• What the task requires:
Would you please write out the records below exactly as they appear?

Items listed in a dataset:
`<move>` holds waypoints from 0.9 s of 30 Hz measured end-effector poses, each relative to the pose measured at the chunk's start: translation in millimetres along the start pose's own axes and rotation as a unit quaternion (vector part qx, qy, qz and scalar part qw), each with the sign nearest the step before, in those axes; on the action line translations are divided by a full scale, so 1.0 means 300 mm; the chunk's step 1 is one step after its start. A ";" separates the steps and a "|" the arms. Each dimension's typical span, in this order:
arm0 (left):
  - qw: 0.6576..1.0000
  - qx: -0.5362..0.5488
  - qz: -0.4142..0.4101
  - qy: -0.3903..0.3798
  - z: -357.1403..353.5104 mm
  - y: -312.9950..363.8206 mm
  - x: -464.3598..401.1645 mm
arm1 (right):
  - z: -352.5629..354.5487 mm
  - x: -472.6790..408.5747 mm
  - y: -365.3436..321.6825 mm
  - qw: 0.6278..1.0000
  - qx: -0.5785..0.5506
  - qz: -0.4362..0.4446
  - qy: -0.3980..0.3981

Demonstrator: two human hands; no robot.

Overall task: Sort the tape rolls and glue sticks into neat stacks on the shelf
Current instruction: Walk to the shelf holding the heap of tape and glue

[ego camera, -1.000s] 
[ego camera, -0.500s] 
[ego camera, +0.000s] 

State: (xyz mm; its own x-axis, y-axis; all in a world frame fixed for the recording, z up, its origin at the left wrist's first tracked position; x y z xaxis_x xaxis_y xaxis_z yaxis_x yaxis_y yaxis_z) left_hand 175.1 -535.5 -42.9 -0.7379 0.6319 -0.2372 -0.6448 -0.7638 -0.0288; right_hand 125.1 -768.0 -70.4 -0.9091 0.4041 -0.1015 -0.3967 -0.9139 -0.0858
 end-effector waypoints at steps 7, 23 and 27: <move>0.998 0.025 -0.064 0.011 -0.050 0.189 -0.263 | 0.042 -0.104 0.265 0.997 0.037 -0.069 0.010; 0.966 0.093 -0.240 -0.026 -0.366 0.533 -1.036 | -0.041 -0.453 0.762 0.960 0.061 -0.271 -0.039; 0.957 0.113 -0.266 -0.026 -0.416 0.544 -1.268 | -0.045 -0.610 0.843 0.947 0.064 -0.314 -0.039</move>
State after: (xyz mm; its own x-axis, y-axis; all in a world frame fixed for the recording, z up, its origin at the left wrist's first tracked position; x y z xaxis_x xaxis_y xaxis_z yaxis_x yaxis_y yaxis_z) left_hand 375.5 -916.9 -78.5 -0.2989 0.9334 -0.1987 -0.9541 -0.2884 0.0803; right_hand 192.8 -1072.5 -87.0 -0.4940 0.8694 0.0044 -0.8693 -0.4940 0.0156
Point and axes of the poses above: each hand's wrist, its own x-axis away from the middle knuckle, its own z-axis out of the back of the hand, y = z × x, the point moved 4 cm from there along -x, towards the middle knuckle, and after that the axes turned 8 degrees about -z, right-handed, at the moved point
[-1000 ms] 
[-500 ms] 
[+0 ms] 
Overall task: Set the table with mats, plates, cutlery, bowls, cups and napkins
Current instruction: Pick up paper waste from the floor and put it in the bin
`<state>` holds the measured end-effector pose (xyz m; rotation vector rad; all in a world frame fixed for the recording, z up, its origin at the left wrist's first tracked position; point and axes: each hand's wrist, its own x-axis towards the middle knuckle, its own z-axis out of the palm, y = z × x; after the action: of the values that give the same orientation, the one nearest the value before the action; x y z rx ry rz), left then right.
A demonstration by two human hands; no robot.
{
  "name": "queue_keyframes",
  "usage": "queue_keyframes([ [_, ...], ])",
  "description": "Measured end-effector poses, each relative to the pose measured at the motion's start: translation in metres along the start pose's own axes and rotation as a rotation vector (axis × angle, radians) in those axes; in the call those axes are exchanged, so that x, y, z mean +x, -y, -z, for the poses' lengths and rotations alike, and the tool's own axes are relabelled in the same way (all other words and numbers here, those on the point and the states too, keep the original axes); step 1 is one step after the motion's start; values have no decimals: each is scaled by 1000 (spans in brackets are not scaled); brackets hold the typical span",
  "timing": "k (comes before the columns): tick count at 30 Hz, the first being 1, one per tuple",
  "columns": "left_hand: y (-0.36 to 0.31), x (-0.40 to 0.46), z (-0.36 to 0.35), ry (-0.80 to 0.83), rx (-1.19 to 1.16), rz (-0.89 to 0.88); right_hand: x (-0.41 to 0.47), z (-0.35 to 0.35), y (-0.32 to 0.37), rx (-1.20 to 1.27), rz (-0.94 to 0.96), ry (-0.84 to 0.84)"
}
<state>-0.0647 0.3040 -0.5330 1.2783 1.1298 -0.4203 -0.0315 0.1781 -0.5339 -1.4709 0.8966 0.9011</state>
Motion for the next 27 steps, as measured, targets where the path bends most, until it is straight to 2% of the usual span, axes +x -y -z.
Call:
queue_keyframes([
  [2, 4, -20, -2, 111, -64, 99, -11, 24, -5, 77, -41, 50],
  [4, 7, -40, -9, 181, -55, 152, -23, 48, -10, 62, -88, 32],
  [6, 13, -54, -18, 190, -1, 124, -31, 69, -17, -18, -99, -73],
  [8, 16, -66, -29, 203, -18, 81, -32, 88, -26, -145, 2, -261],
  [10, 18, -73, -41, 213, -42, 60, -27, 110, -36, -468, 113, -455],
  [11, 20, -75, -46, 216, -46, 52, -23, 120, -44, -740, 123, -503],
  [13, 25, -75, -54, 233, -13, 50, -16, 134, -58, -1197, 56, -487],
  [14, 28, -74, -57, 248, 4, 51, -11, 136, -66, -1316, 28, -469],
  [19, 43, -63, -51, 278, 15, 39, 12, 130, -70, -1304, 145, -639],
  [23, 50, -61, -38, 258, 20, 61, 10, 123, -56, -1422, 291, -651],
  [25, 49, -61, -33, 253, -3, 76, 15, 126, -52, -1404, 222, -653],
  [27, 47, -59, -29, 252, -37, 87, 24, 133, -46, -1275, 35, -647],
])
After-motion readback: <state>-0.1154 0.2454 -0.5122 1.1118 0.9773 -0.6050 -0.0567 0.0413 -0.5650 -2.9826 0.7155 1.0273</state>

• Finished exercise:
`<move>` holds waypoints from 0.9 s of 30 Hz measured end-effector poses, each relative to the pose measured at the chunk's start: translation in millimetres along the start pose's own axes and rotation as a unit quaternion (vector part qx, qy, qz and scalar part qw), each with the sign nearest the step before, in those axes; on the action line translations are divided by a full scale, so 1.0 means 300 mm; the chunk's step 1 is one step after its start. A ";" separates the steps and a "|" the arms. Each dimension's typical span, in this order:
arm0 (left):
  - qw: 0.6576..1.0000
  - qx: -0.5362..0.5488
  - qz: -0.4142..0.4101
  - qy: -0.3903..0.3798
  - z: -357.1403..353.5104 mm
  - y: -312.9950..363.8206 mm
  - x: -464.3598..401.1645 mm
arm1 (right):
  - z: -352.5629..354.5487 mm
  - x: -472.6790..408.5747 mm
  - y: -365.3436..321.6825 mm
  - qw: 0.6278..1.0000
  - qx: -0.5785..0.5506
  - qz: -0.4362..0.4446
  - qy: -0.3980..0.3981

Demonstrator: two human hands; no robot.

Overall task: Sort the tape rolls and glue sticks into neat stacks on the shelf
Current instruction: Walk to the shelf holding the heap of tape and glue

[ego camera, -1.000s] 
[ego camera, -0.500s] 
[ego camera, +0.000s] 

State: (xyz mm; its own x-axis, y-axis; all in a world frame fixed for the recording, z up, its origin at the left wrist's first tracked position; x y z xaxis_x xaxis_y xaxis_z yaxis_x yaxis_y yaxis_z) left_hand 175.1 -535.5 -42.9 -0.7379 0.6319 -0.2372 -0.6448 -0.7638 -0.0288; right_hand 125.1 -768.0 -70.4 -0.9091 0.4041 -0.1015 -0.3967 -0.9139 -0.0858
 end-effector waypoints at steps 7, 23 and 27: <move>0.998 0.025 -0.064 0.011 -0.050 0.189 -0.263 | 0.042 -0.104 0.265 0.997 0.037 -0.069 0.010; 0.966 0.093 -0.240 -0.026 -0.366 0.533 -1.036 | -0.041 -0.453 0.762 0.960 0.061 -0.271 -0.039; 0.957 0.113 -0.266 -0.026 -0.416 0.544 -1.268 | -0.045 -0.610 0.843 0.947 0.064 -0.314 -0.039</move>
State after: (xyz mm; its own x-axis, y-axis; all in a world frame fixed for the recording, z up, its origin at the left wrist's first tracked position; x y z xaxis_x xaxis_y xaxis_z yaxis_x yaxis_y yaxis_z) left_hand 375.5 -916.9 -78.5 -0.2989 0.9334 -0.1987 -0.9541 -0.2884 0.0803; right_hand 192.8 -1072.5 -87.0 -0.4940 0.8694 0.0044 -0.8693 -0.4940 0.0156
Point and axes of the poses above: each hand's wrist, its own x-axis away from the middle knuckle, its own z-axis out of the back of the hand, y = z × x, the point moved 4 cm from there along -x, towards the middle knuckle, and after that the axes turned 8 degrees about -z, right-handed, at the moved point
[-1000 ms] 
[-500 ms] 
[+0 ms] 
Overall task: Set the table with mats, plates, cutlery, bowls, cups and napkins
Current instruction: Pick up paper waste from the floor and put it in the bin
`<state>` holds the measured end-effector pose (xyz m; rotation vector rad; all in a world frame fixed for the recording, z up, its origin at the left wrist's first tracked position; point and axes: each hand's wrist, its own x-axis towards the middle knuckle, its own z-axis out of the palm, y = z × x; after the action: of the values that give the same orientation, the one nearest the value before the action; x y z rx ry rz), left then right.
A demonstration by two human hands; no robot.
{
  "name": "queue_keyframes",
  "usage": "queue_keyframes([ [_, ...], ])",
  "description": "Measured end-effector poses, each relative to the pose measured at the motion's start: translation in metres along the start pose's own axes and rotation as a rotation vector (axis × angle, radians) in those axes; in the call those axes are exchanged, so that x, y, z mean +x, -y, -z, for the poses' lengths and rotations alike, and the tool's own axes are relabelled in the same way (all other words and numbers here, those on the point and the states too, keep the original axes); step 1 is one step after the motion's start; values have no decimals: each is scaled by 1000 (spans in brackets are not scaled); brackets hold the typical span",
  "timing": "k (comes before the columns): tick count at 30 Hz, the first being 1, one per tuple",
  "columns": "left_hand: y (-0.36 to 0.31), x (-0.40 to 0.46), z (-0.36 to 0.35), ry (-0.80 to 0.83), rx (-1.19 to 1.16), rz (-0.89 to 0.88); right_hand: x (-0.41 to 0.47), z (-0.35 to 0.35), y (-0.32 to 0.37), rx (-1.20 to 1.27), rz (-0.94 to 0.96), ry (-0.84 to 0.84)"
}
<state>-0.0647 0.3040 -0.5330 1.2783 1.1298 -0.4203 -0.0315 0.1781 -0.5339 -1.4709 0.8966 0.9011</state>
Motion for the next 27 steps, as measured, targets where the path bends most, until it is straight to 2% of the usual span, axes +x -y -z.
Call:
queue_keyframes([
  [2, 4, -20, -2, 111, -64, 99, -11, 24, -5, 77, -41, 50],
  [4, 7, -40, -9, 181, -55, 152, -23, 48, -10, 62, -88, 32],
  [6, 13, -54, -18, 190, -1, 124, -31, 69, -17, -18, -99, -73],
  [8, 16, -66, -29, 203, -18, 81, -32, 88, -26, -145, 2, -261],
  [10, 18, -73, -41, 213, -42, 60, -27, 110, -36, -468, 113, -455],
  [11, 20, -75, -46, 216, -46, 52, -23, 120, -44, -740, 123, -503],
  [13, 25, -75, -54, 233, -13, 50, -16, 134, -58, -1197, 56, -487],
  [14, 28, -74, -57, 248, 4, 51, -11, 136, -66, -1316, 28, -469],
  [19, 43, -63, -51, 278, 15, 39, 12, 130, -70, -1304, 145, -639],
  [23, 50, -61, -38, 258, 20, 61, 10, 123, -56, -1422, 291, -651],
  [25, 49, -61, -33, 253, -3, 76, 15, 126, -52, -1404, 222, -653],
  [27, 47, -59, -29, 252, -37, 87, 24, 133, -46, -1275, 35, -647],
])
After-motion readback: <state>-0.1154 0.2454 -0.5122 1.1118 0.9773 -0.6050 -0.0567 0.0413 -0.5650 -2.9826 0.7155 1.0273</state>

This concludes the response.